Your objective: Exactly the lines from the first line of the listing through the line containing "Find the red" should appear in the output, unchanged.

Segment Start: Available data

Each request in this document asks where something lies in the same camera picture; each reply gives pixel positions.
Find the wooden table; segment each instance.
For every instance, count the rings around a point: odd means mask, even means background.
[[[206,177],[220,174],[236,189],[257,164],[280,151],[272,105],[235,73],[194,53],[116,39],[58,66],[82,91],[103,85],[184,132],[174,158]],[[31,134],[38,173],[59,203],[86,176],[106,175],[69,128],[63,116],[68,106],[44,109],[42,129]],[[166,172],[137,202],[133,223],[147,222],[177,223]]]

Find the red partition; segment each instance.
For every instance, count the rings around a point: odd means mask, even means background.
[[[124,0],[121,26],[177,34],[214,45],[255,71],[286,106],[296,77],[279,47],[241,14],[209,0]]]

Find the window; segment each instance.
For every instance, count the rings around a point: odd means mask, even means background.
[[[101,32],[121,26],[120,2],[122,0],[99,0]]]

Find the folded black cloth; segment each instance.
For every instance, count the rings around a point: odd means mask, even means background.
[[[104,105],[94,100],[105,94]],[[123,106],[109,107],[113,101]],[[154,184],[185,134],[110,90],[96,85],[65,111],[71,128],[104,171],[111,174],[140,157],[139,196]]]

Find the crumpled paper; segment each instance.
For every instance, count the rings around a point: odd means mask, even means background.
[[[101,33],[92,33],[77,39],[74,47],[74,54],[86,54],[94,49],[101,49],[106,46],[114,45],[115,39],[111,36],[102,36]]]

Segment End: Available data

Written response:
Each request in this document asks where something lies in the same camera picture; each reply gives pixel positions.
Find the wooden table; segment each instance.
For every instance, count the rings around a point: odd means mask, even means background.
[[[206,177],[220,174],[236,189],[257,164],[280,151],[272,105],[235,73],[194,53],[116,39],[58,66],[82,91],[103,85],[184,132],[174,158]],[[31,134],[38,173],[59,203],[86,176],[106,175],[69,128],[63,116],[68,106],[44,109],[42,129]],[[166,172],[137,202],[133,223],[147,222],[177,223]]]

Find the red partition; segment each instance.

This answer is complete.